The electrification of East Africa followed an exceptionally uneven path. After about 50 years of relative neglect under colonial rule, the construction of hydroelectric dams moved electricity generation into the focus of late colonial development policy and became the major field of intervention for foreign donors after independence. The metrics of electricity attained a role as indicator and driver for economic growth, and therefore as a target figure in economic policy, one that was arguably not justified by their actual significance in the energy landscape of East Africa. This paper analyses both the global preconditions of this shift and its local repercussions. Rather than the physical visibility of electricity in the form of large dams and high-tension lines, the paper focuses on the processes that rendered electricity ontologically visible. It traces attempts by engineers, expert advisors, or development consultants to translate the complex information associated with the generation and consumption of electricity into calculable and comparable metrics.
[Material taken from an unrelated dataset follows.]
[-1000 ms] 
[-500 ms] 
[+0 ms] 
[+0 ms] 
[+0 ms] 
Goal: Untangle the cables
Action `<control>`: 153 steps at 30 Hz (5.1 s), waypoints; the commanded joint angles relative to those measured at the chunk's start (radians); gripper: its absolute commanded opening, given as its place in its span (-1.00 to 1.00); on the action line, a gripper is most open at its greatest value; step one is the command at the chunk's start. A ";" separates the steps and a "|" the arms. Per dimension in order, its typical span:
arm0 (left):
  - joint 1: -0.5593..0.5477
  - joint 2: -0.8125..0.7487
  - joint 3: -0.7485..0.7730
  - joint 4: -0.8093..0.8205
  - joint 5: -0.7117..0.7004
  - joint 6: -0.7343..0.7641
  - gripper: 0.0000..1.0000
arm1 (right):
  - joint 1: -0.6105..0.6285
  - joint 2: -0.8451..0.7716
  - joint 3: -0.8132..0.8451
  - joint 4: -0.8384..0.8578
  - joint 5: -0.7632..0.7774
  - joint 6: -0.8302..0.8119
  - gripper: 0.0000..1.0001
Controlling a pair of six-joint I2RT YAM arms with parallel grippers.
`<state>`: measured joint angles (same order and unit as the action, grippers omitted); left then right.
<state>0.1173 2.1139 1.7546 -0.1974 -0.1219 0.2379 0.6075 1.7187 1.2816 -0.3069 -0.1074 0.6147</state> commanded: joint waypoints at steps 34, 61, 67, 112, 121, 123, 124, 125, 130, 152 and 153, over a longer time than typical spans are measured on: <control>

The paper scrutinises these commensuration processes in terms of the resources and knowledge they required, the frameworks of agency they opened, and the way they fed into wider discourses of development. It asks how the metrics of electricity themselves became part of the colonial and postcolonial politics of calculation, as they increasingly came to be seen as a medium for conceiving national economies. This trend was reinforced by the ascent of development economics in the 1950s and its influence on the ontological foundations of international development cooperation and post-independence nation-building. Because of the calculability and capital-intensity of its production, electricity lent itself perfectly to an economic policy based on macroeconomic aggregates and abstract growth models. Conversely, the electricity bias of international development agencies and the national government rendered rural, non-commercial, and non-productive energy use largely invisible.

中文翻译:

以兆瓦为单位衡量进展:东非的殖民主义、发展和“看不见”的电网

东非的电气化道路异常崎岖。在殖民统治下相对忽视了大约 50 年之后,水电大坝的建设使发电成为晚期殖民发展政策的重点,并成为独立后外国捐助者干预的主要领域。电力指标作为经济增长的指标和驱动力发挥了作用,因此作为经济政策中的一个目标数字,可以说它在东非能源格局中的实际意义是不合理的。本文分析了这一转变的全球前提条件及其对当地的影响。与大坝和高压线形式的电力的物理可见性不同,本文关注的是使电力在本体论上可见的过程。它跟踪工程师、专家顾问或开发顾问将与电力生产和消耗相关的复杂信息转化为可计算和可比较的指标的尝试。本文从它们所需​​的资源和知识、它们打开的代理框架以及它们为更广泛的发展话语提供信息的方式等方面审查了这些比较过程。它询问电力指标本身如何成为殖民和后殖民政治计算的一部分,因为它们越来越被视为构想国民经济的媒介。1950 年代发展经济学的兴起及其对国际发展合作和独立后国家建设的本体论基础的影响强化了这一趋势。由于其生产的可计算性和资本密集度,电力完全适合基于宏观经济总量和抽象增长模型的经济政策。相反,国际发展机构和国家政府的电力偏见使农村、非商业和非生产性能源使用在很大程度上不可见。